Dehradun: Private school allegedly refuses admission to girl because she was raped
The family’s lawyer have written to Uttarakhand’s chief minister and education minister seeking ‘strict legal action’ against the school.
A private school in Dehradun allegedly denied admission to a 16-year-old girl because four students of her former boarding school in the same city had gangraped her. The family’s lawyer has demanded that the school’s Central Board of Secondary Education certification be cancelled, the Hindustan Times reported on Friday.
Advocate Aruna Negi Chauhan wrote a letter on behalf of the girl’s parents to Uttarakhand Chief Minister Trivendra Singh Rawat and Education Minister Arvind Pandey urging them to take “strict legal action” against the institution. She added that while many private schools in the city had refused the teenager admission without giving any explanation, the school in question explicitly told her parents that they could not enrol a rape survivor.

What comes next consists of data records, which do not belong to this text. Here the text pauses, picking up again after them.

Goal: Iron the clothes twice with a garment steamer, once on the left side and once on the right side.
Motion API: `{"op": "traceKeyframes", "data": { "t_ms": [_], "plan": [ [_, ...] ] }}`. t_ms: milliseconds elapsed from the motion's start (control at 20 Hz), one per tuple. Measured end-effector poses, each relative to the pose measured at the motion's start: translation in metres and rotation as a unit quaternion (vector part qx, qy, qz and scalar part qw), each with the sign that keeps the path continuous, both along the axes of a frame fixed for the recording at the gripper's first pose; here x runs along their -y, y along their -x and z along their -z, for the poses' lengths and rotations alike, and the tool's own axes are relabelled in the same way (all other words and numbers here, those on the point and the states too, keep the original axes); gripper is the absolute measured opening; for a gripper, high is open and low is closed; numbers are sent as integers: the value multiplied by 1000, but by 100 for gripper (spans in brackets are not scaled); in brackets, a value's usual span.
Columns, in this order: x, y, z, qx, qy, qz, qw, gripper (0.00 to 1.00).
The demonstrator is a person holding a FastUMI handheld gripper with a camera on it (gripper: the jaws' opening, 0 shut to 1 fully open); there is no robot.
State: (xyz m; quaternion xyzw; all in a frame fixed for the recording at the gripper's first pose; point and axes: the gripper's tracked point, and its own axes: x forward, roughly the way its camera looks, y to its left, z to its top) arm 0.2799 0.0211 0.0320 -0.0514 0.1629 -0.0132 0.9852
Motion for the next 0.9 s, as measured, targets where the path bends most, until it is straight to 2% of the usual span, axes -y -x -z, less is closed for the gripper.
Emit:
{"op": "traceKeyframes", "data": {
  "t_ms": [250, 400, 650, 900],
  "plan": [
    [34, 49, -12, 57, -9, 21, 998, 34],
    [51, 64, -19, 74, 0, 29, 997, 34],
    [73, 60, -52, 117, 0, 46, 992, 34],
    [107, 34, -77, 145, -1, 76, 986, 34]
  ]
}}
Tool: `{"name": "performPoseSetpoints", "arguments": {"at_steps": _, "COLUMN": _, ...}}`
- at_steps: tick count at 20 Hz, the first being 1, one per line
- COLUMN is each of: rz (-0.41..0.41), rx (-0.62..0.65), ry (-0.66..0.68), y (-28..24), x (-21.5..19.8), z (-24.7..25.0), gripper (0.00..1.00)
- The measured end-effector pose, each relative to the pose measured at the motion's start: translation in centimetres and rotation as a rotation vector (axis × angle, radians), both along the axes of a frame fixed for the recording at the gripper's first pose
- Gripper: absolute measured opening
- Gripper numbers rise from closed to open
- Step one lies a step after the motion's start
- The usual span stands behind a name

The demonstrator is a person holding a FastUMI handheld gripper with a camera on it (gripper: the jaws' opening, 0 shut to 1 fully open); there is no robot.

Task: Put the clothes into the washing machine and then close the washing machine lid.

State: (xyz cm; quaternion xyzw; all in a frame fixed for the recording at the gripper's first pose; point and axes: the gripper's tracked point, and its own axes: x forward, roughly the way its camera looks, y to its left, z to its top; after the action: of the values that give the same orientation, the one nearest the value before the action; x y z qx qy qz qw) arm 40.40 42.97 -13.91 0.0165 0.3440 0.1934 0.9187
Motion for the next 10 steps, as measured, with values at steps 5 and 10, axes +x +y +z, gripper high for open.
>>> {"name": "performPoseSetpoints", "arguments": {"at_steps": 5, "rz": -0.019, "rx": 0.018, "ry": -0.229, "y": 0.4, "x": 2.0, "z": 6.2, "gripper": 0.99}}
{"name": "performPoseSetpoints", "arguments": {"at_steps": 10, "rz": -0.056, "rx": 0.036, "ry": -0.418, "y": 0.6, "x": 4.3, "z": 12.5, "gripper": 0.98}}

“The girl was finally given admission in a school in another city,” Chauhan said, according to The Indian Express.
“The biggest question is that how did the school get to know the child was raped. By law, her identity has to be protected. We want the police to investigate who is behind this.”
Chauhan demanded that the CBSE cancel the school’s affiliation, but the board’s regional director Ranveer Singh claimed it was an institution’s prerogative whether to grant or deny admission. A senior police officer claimed that the girl is weak in studies, but added that the denial of admission is being investigated.
Four students of the girl’s former boarding school allegedly raped her on August 14. The matter came to light on September 16, after Dehradun’s Senior Superintendent of Police Nivedita Kureti received information about the alleged rape and ordered an investigation. On September 18, the accused were produced before a juvenile court.
The school’s director, principal, administration officer, his wife, and the hostel caretaker were also arrested and booked under various sections of the Indian Penal Code and the Protection of Children from Sexual Offences Act for allegedly destroying evidence related to the crime. On September 19, six people, including an adult student, were sent to judicial custody.